Em sex., 14 de abr. de 2023 às 10:00, Arthur Silva Sens <
arthursens2...@gmail.com> escreveu:

> Hi everybody, I'm Arthur from the Prometheus-Operator team.
>
> We've recently added support for running Prometheus in Agent mode with
> Prometheus-Operator and we've started to brainstorm new Deployment Patterns
> that could be explored with the Agent, e.g. as Daemonsets or Sidecars.
>
> At this point in time, I'm drafting how things could look like if
> Prometheus Agent is run as Pod sidecars, and would love to know the opinion
> of the community about it. I'm particularly interested to know if there is
> an appetite from the community for such a deployment pattern and if you
> find new failure modes with that approach.
>
> Here is the proposal:
>
> Agent Deployment Pattern: Sidecar Injection
>
>
> <https://github.com/prometheus-operator/prometheus-operator/blob/803a331736a6b05274bf07862c6550d053735a19/Documentation/designs/agent-deployment-pattern-sidecar.md#summary>
> Summary
>
> With Prometheus-Operator finally supporting running Prometheus in Agent
> mode, we can start thinking about different deployment patterns that can be
> explored with this minimal container. This document aims to continue the
> work started by this document
> <https://github.com/prometheus-operator/prometheus-operator/blob/main/Documentation/designs/prometheus-agent.md>,
> focusing on exploring how Prometheus-Operator can leverage deploying
> PrometheusAgents as sidecars running alongside pods that a user wants to
> monitor.
>
> <https://github.com/prometheus-operator/prometheus-operator/blob/803a331736a6b05274bf07862c6550d053735a19/Documentation/designs/agent-deployment-pattern-sidecar.md#background>
> Background
>
> By the time this document was written, Prometheus-Operator can deploy
> Prometheus in Agent mode, but only using a pattern similar to the original
> implementation of Prometheus Server: using StatefulSets. The original
> design document
> <https://github.com/prometheus-operator/prometheus-operator/blob/main/Documentation/designs/prometheus-agent.md>
>  for
> Prometheus Agent already mentions that different deployment patterns are
> desired, however, for the sake of speeding up the initial implementation it
> was decided to re-use the logic and start with the Agent running as
> StatefulSets.
>
> Also for the sake of speeding up implementation, this document won't focus
> on several new Deployment patterns, but only one: Sidecar Injection.
>
> Looking at the traditional deployment model, we have a single Prometheus
> (or an HA setup) per cluster or namespace, responsible for scraping all
> containers under their scope. Prometheus operator relies on ServiceMonitor
> , PodMonitor, and Probe CRs to configure Prometheus, which will
> eventually use Kubernetes service-discovery to find endpoints that need to
> be scraped.
>
> Depending on the Cluster's scale and how often Prometheus hits Kubernetes
> API, Prometheus service discovery can increase the load on the API
> significantly and affect the overall functionality of said cluster.
>
> Another problem is that one or more containers can be updated to a
> problematic version that causes a Cardinality Spike
> <https://grafana.com/blog/2022/02/15/what-are-cardinality-spikes-and-why-do-they-matter/>.
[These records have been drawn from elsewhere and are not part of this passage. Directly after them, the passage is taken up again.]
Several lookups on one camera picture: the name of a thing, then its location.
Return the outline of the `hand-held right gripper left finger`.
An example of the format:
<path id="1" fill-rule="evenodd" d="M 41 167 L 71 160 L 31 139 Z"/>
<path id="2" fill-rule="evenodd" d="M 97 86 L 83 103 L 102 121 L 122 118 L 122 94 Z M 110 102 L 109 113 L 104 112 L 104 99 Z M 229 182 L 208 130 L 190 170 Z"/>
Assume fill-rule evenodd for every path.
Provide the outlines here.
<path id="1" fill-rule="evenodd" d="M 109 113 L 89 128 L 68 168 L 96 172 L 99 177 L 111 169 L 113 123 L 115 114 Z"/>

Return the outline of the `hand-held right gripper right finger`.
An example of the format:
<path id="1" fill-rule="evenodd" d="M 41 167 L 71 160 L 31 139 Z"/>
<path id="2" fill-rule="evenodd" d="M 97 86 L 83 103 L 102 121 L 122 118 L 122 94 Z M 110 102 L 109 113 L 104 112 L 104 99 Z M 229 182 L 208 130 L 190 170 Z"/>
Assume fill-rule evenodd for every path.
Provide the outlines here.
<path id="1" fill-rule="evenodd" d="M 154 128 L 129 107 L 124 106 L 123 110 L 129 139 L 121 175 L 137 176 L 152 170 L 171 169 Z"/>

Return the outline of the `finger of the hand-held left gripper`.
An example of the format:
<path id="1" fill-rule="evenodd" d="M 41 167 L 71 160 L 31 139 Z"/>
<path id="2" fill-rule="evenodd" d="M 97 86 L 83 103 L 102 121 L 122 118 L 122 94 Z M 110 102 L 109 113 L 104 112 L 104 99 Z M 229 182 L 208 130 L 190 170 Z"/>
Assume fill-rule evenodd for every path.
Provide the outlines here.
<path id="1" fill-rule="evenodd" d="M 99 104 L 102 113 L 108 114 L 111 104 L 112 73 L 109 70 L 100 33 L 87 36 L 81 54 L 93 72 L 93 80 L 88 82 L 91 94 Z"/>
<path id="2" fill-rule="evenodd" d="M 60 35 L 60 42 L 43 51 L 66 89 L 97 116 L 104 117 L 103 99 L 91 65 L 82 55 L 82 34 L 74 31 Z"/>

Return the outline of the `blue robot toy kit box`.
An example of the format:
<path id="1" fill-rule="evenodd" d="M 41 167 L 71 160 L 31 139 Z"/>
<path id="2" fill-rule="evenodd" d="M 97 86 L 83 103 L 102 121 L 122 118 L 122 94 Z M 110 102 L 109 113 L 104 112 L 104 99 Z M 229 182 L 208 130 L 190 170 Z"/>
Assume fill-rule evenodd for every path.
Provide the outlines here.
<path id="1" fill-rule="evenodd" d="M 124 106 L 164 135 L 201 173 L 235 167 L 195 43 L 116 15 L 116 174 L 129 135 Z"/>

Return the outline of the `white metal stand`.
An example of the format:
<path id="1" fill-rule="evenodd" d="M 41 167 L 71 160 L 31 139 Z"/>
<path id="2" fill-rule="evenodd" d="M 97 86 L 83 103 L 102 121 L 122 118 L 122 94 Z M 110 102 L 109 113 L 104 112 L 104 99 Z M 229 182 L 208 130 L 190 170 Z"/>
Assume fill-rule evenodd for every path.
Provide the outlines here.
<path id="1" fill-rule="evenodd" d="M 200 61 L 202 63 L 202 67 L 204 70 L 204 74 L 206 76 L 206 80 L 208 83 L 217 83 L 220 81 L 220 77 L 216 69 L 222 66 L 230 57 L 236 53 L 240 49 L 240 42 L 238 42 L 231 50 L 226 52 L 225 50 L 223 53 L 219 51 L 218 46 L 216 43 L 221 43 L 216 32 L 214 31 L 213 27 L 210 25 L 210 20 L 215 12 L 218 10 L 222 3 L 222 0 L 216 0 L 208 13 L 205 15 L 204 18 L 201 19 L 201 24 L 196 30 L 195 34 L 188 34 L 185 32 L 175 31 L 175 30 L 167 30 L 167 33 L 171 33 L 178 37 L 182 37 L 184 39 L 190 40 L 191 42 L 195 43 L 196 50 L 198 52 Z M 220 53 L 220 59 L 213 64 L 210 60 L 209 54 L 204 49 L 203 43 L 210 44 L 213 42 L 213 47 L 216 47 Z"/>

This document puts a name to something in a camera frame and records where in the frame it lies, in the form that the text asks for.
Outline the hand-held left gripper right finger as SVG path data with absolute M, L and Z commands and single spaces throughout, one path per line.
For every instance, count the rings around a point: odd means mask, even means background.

> Depending on the proportion of the spike, it is possible that a container
> could single-handedly crash the monitoring system of the whole cluster.
>
> [image: Traditional Deployment Pattern]
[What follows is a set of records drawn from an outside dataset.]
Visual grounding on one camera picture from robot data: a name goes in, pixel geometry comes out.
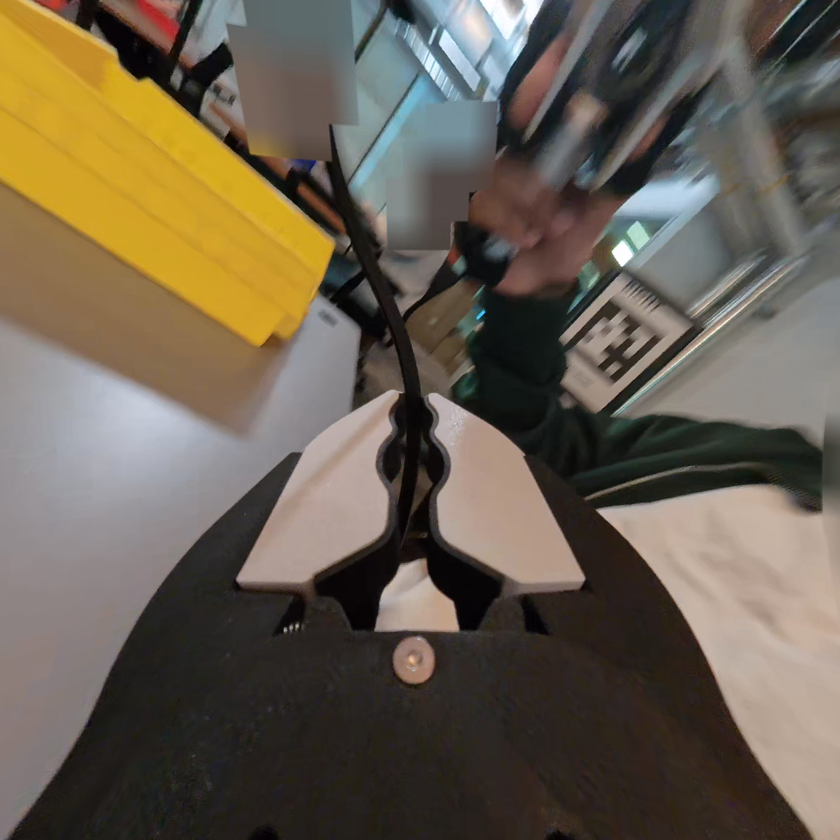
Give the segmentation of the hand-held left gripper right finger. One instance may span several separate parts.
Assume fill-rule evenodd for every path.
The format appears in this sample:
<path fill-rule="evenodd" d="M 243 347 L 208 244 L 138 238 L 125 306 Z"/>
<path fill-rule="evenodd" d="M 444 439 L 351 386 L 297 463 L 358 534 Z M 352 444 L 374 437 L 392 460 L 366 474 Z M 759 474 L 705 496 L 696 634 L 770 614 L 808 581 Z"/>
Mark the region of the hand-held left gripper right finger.
<path fill-rule="evenodd" d="M 431 525 L 444 550 L 502 593 L 579 591 L 583 570 L 520 448 L 444 396 L 427 405 L 430 442 L 443 457 Z"/>

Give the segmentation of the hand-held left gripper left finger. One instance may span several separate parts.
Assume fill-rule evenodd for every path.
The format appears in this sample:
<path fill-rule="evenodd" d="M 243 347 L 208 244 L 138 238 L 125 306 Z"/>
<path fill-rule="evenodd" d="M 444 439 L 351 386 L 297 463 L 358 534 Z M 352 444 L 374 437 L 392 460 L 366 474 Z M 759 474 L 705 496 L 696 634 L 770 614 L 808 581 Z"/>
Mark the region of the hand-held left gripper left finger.
<path fill-rule="evenodd" d="M 313 592 L 396 524 L 403 394 L 387 391 L 305 447 L 236 582 L 252 592 Z"/>

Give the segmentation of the yellow plastic bin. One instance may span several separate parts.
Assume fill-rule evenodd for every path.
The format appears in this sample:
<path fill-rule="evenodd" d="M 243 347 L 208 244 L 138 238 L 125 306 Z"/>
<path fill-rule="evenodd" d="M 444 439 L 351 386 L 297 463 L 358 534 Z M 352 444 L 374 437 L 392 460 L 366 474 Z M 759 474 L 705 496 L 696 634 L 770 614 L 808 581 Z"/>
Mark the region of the yellow plastic bin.
<path fill-rule="evenodd" d="M 333 239 L 116 52 L 2 2 L 2 183 L 247 343 L 288 340 Z"/>

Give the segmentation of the person's right forearm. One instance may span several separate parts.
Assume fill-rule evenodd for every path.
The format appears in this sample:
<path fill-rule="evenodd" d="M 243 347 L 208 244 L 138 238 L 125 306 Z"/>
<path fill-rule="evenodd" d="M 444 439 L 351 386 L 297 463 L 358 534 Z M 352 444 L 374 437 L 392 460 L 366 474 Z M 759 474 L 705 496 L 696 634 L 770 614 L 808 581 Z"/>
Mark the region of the person's right forearm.
<path fill-rule="evenodd" d="M 561 333 L 578 290 L 574 283 L 515 297 L 481 288 L 484 317 L 468 338 L 470 369 L 452 387 L 454 402 L 511 438 L 540 435 L 558 409 Z"/>

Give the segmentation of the person's right hand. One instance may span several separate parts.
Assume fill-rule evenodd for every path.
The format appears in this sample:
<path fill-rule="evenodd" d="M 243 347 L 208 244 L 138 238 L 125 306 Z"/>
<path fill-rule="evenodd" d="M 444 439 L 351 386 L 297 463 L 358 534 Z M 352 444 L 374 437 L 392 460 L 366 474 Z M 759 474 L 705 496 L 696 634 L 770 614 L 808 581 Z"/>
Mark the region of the person's right hand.
<path fill-rule="evenodd" d="M 545 187 L 526 164 L 500 158 L 469 203 L 458 245 L 466 274 L 510 297 L 549 297 L 576 283 L 628 196 Z"/>

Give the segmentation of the framed marker sign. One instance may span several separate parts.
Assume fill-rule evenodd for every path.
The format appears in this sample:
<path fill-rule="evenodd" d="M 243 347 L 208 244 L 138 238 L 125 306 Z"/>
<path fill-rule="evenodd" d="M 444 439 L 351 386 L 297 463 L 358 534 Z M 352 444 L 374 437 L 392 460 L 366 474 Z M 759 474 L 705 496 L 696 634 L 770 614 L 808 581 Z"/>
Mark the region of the framed marker sign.
<path fill-rule="evenodd" d="M 621 407 L 700 333 L 635 274 L 613 272 L 573 304 L 560 343 L 562 397 L 591 413 Z"/>

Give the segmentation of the white garment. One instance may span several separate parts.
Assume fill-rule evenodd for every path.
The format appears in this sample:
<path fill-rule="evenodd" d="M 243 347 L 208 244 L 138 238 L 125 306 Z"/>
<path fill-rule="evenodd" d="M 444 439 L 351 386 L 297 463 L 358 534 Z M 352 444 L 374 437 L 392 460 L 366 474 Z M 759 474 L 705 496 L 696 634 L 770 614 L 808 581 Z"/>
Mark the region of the white garment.
<path fill-rule="evenodd" d="M 675 599 L 771 780 L 814 838 L 838 838 L 839 624 L 822 515 L 769 486 L 600 514 Z"/>

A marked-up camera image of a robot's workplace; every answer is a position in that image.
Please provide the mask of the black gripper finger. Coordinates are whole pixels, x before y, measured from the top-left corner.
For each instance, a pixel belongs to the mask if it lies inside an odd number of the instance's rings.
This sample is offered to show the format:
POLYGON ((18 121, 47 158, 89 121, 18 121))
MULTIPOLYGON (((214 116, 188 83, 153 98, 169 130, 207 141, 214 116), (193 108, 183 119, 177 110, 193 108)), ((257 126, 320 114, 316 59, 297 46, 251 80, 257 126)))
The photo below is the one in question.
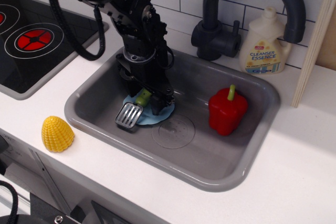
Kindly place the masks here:
POLYGON ((130 79, 126 81, 126 90, 130 97, 136 96, 140 91, 142 91, 143 86, 136 79, 130 79))
POLYGON ((150 106, 153 115, 159 115, 160 112, 165 108, 165 101, 157 95, 152 95, 150 97, 150 106))

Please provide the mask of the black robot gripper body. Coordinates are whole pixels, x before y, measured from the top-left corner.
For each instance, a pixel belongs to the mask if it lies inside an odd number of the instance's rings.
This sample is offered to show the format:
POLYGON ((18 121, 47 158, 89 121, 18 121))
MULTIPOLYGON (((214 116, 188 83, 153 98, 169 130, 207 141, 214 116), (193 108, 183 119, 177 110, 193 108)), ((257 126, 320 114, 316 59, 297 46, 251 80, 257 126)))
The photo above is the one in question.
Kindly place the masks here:
POLYGON ((171 50, 160 50, 155 52, 150 58, 140 61, 135 60, 135 57, 135 55, 126 51, 118 53, 115 57, 125 89, 127 80, 136 79, 152 95, 157 95, 164 99, 165 106, 172 105, 175 102, 174 89, 165 71, 174 64, 173 52, 171 50))

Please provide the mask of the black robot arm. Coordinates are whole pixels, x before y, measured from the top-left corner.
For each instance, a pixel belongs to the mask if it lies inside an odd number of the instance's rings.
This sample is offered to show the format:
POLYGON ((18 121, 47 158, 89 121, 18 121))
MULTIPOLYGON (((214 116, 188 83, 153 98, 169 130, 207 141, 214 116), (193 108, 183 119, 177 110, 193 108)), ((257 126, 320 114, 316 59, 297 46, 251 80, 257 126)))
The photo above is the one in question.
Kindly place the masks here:
POLYGON ((167 46, 166 23, 151 0, 78 0, 107 14, 123 40, 123 52, 117 54, 119 75, 131 97, 142 89, 150 93, 153 115, 174 103, 173 87, 165 71, 174 64, 167 46))
> <https://github.com/prometheus-operator/prometheus-operator/blob/803a331736a6b05274bf07862c6550d053735a19/Documentation/designs/assets/agent-deployment-pattern-sidecar/traditional-deployment-pattern.png>
> .
>
> <https://github.com/prometheus-operator/prometheus-operator/blob/803a331736a6b05274bf07862c6550d053735a19/Documentation/designs/agent-deployment-pattern-sidecar.md#proposal>
> Proposal
>
> This document proposes a new deployment model where Prometheus-Operator
> injects Prometheus agents as a sidecar container (and Prometheus config
> reloader) to pods that needs to be scrapped. With a sidecar, we tackle both
> problems mentioned above:
>
>
>    - Load on Kubernetes API won't exist since it's not needed anymore.
>    Prometheus will scrape containers from the same pod through their shared
>    network interface and scrape configuration can be declared via pod
>    annotations.
>    - A sudden cardinality spike will not affect the whole monitoring
>    system. In a worst-case scenario, it will fail a single pod.
>
> A common pattern used with Prometheus's Kubernetes service discovery is
> the usage of annotation to declaratively tell Prometheus which endpoints
> need to be scraped
> <https://www.acagroup.be/en/blog/auto-discovery-of-kubernetes-endpoint-services-prometheus/>.
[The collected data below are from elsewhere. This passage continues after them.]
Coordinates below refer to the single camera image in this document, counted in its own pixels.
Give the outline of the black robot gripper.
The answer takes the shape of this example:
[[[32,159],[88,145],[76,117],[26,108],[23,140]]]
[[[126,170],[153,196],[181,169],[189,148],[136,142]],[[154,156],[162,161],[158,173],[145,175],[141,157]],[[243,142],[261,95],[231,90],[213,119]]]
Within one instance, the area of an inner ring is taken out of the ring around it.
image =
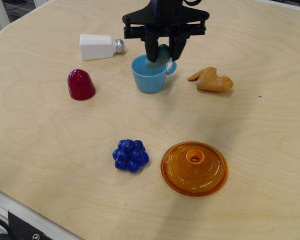
[[[170,57],[177,61],[190,36],[204,35],[210,14],[195,9],[199,0],[151,0],[140,10],[122,17],[125,39],[144,40],[147,59],[157,60],[158,38],[169,37]]]

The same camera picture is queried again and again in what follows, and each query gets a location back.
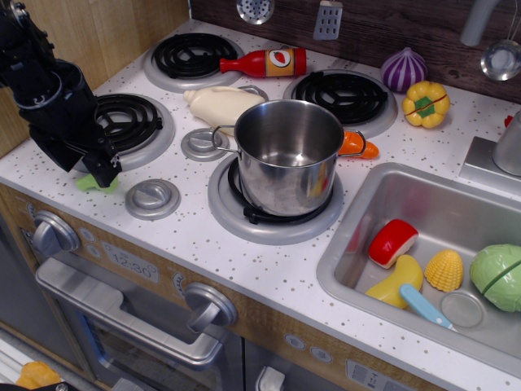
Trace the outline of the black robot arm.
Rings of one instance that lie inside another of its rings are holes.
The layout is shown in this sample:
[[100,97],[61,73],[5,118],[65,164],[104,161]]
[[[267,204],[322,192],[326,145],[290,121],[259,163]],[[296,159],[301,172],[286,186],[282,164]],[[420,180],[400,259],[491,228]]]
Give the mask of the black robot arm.
[[121,165],[97,122],[98,101],[81,69],[56,59],[53,49],[23,3],[1,3],[1,85],[12,91],[30,137],[61,169],[81,162],[109,187]]

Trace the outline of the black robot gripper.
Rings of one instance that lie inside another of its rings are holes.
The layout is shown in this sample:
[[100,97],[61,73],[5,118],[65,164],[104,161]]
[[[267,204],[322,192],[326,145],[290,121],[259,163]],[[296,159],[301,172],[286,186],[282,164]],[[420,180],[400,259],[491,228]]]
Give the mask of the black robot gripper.
[[54,163],[69,172],[82,159],[101,188],[111,186],[120,156],[96,121],[98,101],[78,66],[58,59],[15,102],[30,137]]

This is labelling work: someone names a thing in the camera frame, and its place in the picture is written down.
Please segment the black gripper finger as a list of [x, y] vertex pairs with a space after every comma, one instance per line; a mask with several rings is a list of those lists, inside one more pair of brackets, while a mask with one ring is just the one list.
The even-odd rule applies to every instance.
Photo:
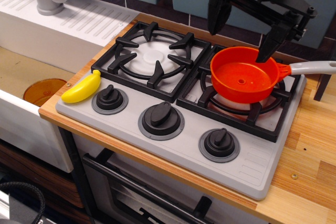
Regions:
[[287, 37], [287, 25], [274, 24], [259, 47], [257, 63], [265, 63], [276, 52]]
[[231, 10], [230, 0], [209, 0], [207, 28], [211, 35], [217, 34], [225, 26]]

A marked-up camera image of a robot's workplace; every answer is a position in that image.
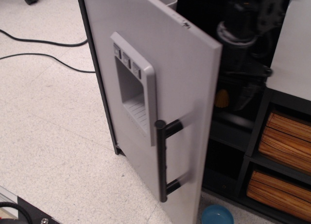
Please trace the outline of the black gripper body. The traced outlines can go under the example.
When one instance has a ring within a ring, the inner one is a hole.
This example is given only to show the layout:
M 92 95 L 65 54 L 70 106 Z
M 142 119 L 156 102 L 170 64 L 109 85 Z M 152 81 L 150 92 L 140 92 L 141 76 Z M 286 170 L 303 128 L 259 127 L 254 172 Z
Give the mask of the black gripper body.
M 226 84 L 245 85 L 254 83 L 262 86 L 273 71 L 255 60 L 250 49 L 255 41 L 221 41 L 223 45 L 218 81 Z

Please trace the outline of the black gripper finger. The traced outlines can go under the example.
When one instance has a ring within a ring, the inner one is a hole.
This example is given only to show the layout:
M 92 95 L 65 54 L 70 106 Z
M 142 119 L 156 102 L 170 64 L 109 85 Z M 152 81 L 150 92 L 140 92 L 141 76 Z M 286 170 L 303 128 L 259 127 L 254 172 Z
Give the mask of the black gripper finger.
M 253 97 L 260 91 L 260 86 L 254 83 L 248 83 L 241 87 L 237 96 L 234 98 L 233 110 L 239 111 L 253 99 Z

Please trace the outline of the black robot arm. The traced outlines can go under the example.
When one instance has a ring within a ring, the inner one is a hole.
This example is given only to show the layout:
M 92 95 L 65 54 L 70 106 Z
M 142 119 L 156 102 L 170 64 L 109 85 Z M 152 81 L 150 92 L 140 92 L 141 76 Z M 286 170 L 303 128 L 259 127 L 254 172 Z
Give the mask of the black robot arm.
M 273 74 L 262 62 L 274 47 L 272 31 L 281 28 L 286 0 L 229 0 L 224 19 L 217 25 L 223 44 L 221 78 L 240 81 L 232 109 L 244 109 Z

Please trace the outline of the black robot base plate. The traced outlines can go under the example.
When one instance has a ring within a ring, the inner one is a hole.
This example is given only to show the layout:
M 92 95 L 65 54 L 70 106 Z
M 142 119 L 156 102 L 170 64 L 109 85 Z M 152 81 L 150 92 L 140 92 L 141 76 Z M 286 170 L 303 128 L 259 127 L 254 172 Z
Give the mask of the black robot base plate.
M 54 217 L 18 196 L 14 200 L 0 198 L 0 218 L 2 220 L 11 218 L 25 224 L 61 224 Z

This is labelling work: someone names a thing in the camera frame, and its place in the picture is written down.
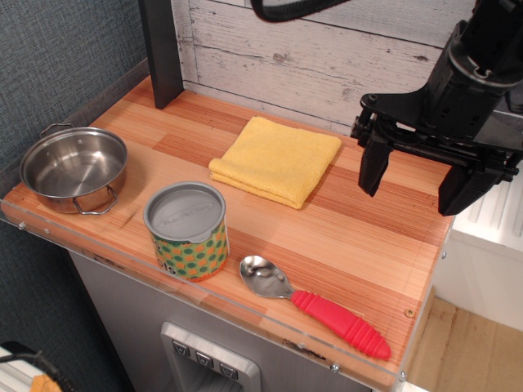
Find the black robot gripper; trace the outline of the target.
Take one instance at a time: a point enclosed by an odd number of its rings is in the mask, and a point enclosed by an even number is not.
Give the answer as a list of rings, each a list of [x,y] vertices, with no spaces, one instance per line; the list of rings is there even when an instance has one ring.
[[[438,211],[459,214],[497,177],[512,176],[521,158],[521,131],[492,117],[521,80],[520,19],[459,22],[421,89],[362,97],[351,134],[364,149],[359,187],[373,197],[398,149],[451,165],[439,187]]]

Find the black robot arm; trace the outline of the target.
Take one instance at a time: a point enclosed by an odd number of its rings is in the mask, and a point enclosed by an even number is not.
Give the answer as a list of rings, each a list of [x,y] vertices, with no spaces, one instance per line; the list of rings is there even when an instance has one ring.
[[[359,186],[378,190],[393,150],[450,166],[439,213],[457,215],[510,181],[522,160],[522,133],[494,118],[522,82],[522,3],[479,1],[456,24],[426,84],[403,94],[367,94],[352,137],[364,152]]]
> From a code search at Github
> <https://github.com/search?q=prometheus.io%2Fscrape%3A+%22true%22&type=code>
>  for prometheus.io/scrape: "true", we can tell that this approach has
> good adoption already. To not conflict with the already commonly used
> annotation, we can start with our own, but with a very similar approach.
> apiVersion: v1
>   kind: Pod
>   metadata:
>     name: example
>     annotations:
>       prometheus.operator.io/scrape: "true"
>       prometheus.operator.io/path: "/metrics"
>       prometheus.operator.io/port: "8080"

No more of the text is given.